無門関は東京の坐禅会でも1度周り、現在2回目。

違った角度から聞けると嬉しい。

道中、いつものところで缶コーヒーを買うが、雨が降ってきた。

曇天のために夏にしてはかなり暗い。

5時半到着。すでにSさんが来ていた。

いつもの通り座禅堂入って右から2番目に坐る。

いささか違和感を覚えたのは無門関の書籍が大きいこと。

信玄袋に入らないので手に持ったが、今度から下駄箱に置いておくのがよいだろう。

今回は多めに座布団が用意されていたが、そんなに多い参加者数ではなかった。

大抵、ちょっとテレビなどで話題になると増え、そうでないときは常連だけになる。

道場でもそうだが、一時だけ線が混じる人と、この道にカチッとはまる人がいる。

もっともそれが俯瞰できるのはずっと継続している人だけだ。

いつも娘さんと来るIさん、今日は下の娘さんも連れてきた。

多分息子よりも歳下ではないか?

小さい子供は意識そのものが仏に近いので、わざわざ坐禅をするまでもないと東京の老師がおっしゃっていたが、それでもこのような希有な体験をさせることはよいことだと思う。

されば今年中に息子も連れてこよう。

雨天時は非常に深く坐れる。

時折強く降ったり、止んだり。

老師がいらっしゃるまで30分、何とはなく眠気があるようにも思ったのだが、そうでもない。やはり雨のせいだと思う。

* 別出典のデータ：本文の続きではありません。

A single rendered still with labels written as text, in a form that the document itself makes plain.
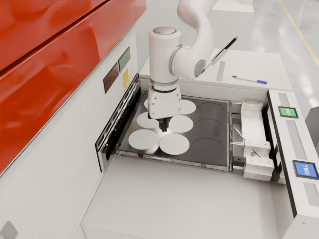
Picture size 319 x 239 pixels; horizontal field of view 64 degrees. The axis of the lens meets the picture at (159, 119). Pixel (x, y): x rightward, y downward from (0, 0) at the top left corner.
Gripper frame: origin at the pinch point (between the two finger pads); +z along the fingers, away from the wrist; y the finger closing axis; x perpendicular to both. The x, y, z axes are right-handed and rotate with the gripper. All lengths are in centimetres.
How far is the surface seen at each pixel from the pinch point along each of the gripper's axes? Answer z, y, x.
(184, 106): 4.5, 12.5, 13.9
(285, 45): 95, 258, 240
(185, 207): 12.4, -0.1, -23.6
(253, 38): 95, 228, 278
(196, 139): 4.5, 10.1, -5.1
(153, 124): 4.5, -2.0, 6.3
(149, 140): 4.4, -5.3, -1.5
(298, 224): 2.3, 21.2, -40.8
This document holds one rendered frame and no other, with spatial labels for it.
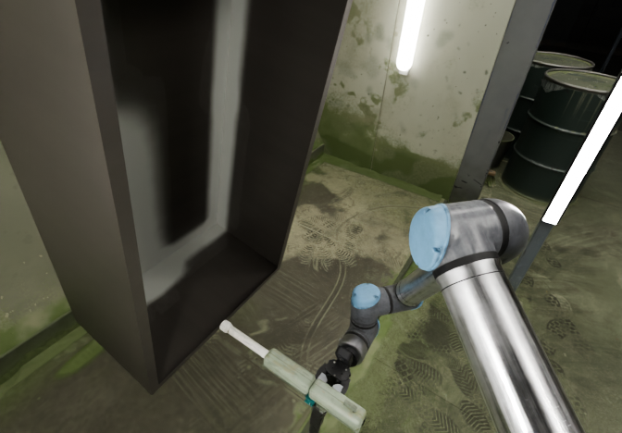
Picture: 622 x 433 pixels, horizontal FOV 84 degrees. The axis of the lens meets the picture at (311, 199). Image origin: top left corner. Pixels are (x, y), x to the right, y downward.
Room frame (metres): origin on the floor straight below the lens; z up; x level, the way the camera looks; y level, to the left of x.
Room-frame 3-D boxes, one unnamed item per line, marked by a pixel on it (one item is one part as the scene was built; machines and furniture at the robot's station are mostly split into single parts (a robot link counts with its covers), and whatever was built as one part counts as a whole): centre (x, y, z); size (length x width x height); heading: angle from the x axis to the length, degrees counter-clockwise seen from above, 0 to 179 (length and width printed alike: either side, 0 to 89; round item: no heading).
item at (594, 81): (2.52, -1.89, 0.86); 0.54 x 0.54 x 0.01
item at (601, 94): (2.51, -1.89, 0.44); 0.59 x 0.58 x 0.89; 163
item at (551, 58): (3.16, -1.99, 0.86); 0.54 x 0.54 x 0.01
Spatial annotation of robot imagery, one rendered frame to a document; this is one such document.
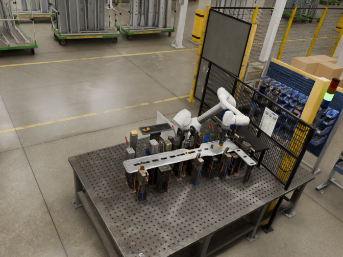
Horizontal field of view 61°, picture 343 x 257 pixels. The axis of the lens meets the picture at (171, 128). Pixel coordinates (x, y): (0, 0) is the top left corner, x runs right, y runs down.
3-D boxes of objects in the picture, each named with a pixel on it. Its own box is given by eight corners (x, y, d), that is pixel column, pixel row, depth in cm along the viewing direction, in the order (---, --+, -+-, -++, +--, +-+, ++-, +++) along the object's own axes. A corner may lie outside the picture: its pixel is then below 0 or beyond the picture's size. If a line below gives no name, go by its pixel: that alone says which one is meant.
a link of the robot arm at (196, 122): (182, 121, 406) (192, 131, 416) (182, 128, 393) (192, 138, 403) (228, 90, 373) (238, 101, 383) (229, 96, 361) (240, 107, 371)
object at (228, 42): (233, 129, 575) (263, 24, 468) (227, 130, 567) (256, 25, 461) (191, 99, 663) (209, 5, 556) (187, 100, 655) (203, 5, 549)
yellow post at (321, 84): (262, 225, 379) (325, 83, 272) (253, 215, 392) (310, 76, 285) (272, 221, 387) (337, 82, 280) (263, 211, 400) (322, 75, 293)
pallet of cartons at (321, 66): (305, 113, 676) (323, 71, 620) (278, 98, 731) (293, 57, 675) (335, 105, 736) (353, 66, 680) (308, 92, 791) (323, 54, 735)
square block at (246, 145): (238, 170, 357) (246, 146, 337) (234, 165, 362) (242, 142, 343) (243, 169, 360) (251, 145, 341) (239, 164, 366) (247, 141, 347)
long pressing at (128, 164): (128, 175, 282) (128, 174, 281) (121, 161, 298) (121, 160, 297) (240, 149, 343) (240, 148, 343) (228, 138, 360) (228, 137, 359)
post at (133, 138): (129, 167, 335) (131, 135, 312) (127, 163, 340) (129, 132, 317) (136, 166, 338) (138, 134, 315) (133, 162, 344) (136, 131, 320)
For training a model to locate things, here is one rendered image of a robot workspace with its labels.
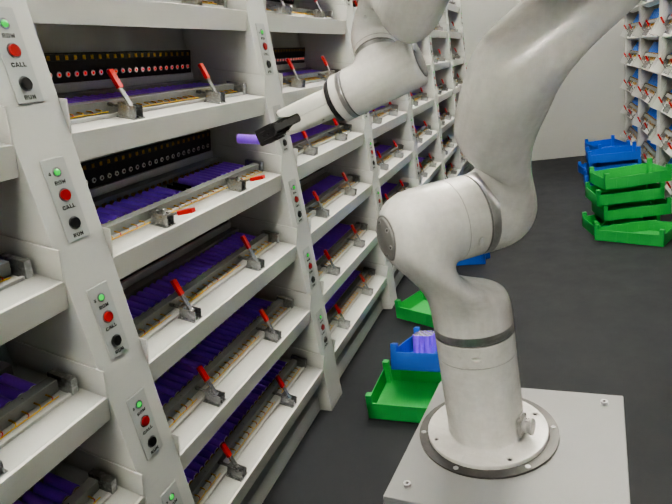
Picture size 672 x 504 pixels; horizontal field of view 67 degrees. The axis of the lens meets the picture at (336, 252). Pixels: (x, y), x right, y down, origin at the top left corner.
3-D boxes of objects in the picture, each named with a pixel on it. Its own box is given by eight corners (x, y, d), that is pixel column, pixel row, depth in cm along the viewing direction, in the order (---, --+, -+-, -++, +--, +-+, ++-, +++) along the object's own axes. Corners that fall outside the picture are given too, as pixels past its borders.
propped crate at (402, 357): (415, 348, 185) (414, 326, 184) (472, 350, 177) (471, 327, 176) (390, 369, 157) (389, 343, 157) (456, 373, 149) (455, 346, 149)
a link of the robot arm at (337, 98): (350, 68, 92) (337, 76, 94) (333, 71, 85) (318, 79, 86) (369, 112, 94) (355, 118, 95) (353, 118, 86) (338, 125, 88)
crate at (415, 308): (487, 312, 201) (485, 293, 198) (458, 334, 188) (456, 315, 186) (425, 298, 222) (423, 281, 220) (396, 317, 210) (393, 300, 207)
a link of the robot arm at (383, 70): (334, 57, 87) (344, 104, 85) (404, 19, 81) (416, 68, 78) (358, 78, 94) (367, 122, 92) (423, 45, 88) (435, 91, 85)
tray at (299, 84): (354, 91, 191) (358, 52, 185) (281, 110, 138) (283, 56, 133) (305, 85, 197) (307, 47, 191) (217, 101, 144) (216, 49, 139)
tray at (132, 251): (281, 190, 136) (282, 155, 133) (115, 282, 84) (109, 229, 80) (216, 178, 143) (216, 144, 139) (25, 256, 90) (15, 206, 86)
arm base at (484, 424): (563, 412, 84) (555, 310, 80) (526, 487, 71) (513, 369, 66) (457, 390, 96) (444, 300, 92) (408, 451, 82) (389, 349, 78)
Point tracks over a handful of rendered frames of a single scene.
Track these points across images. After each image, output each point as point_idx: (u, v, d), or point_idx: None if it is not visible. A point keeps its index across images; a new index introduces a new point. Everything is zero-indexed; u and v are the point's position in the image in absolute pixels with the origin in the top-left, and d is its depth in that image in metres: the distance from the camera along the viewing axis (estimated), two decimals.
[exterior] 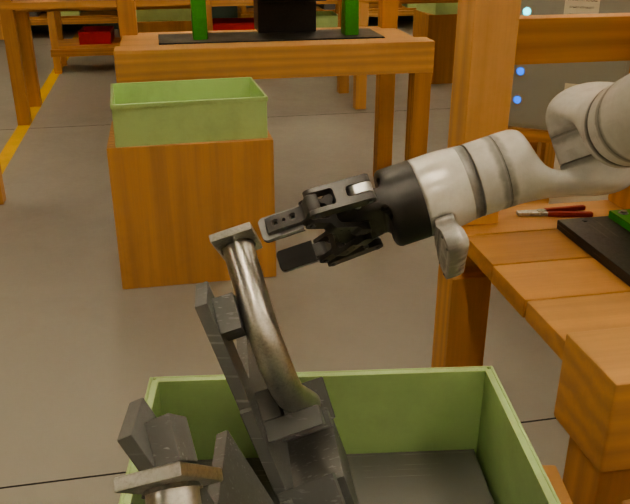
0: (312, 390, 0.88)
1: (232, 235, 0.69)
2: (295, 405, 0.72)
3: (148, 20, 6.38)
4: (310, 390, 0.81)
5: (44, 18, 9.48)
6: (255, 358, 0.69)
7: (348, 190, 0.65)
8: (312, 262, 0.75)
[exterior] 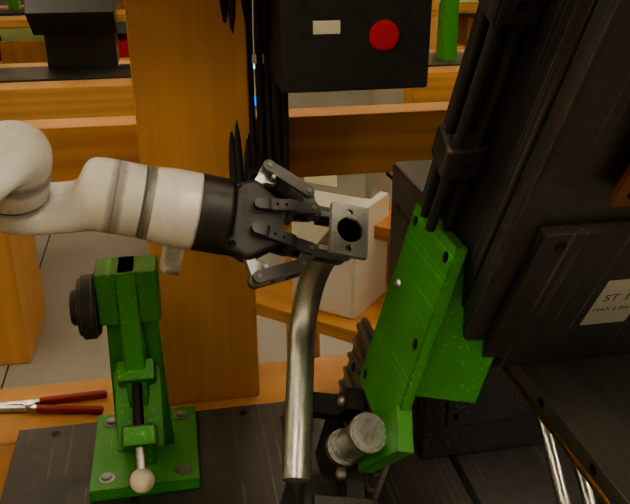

老師がやってきていつも通り2柱、約1時間坐る。雨の日は深く坐れるのがよいが、夏は蒸し暑くなることが多い。幸い昨日はそんなこともなくやや涼しかった。坐禅後に般若心経と白隠禅師和讃を読経し本堂に移動。

今日はZ氏がいなかったので、私が1番だった。しかし記帳用の筆ペンのインクがかすれていて、うまく字が書けなかった。

提唱は少し無門関の第1則を読み、後は本派建長寺とこの長徳寺の話し。

長徳寺は再来年で650年になる。なにか祝い事でもするのだろうか。

建長寺には行ったことがないが、いずれ天気がよいときに行ってみたいところだ。

茶礼では抹茶が点てられる。

点てる方は大抵二人で、一人は表千家の先生、一人は裏千家にて習っている剣道家

なので泡の立ち方が違う。

概ねいつも、泡がきめ細かい裏千家の方を老師に持っていくが、よほどのことがない限り、それも私の仕事。

音を立てないように運び、音を立てないように茶碗を置く。毎回これには恐ろしく気を遣う。

私ももう不惑を過ぎてまもなく3年になるが、それでも常連の中では下から2番目の若さだ。

故に自分から率先して老師に茶を運ぶ。

みんなにお茶と茶菓子を配り終えると、ようやく席に着き、茶菓子とお茶を頂く。大抵皆さんよりも遅いので、さっさと平らげる。後は先輩方の話を聞くか、希に少しだけ口を開く。先達が多いので迂闊にはしゃべれない。

8時を回ると解散になる。昨日は床の間に非常に真円に近い円相の掛け軸が掛かっていたので、カメラに納める。由緒あるお寺なので、時折高名な老師の墨跡なども観ることができる。

その後、いつもは禅友たちと朝食を兼ねてマックに行くが、昨日は用事があったためにすぐに自宅に戻った。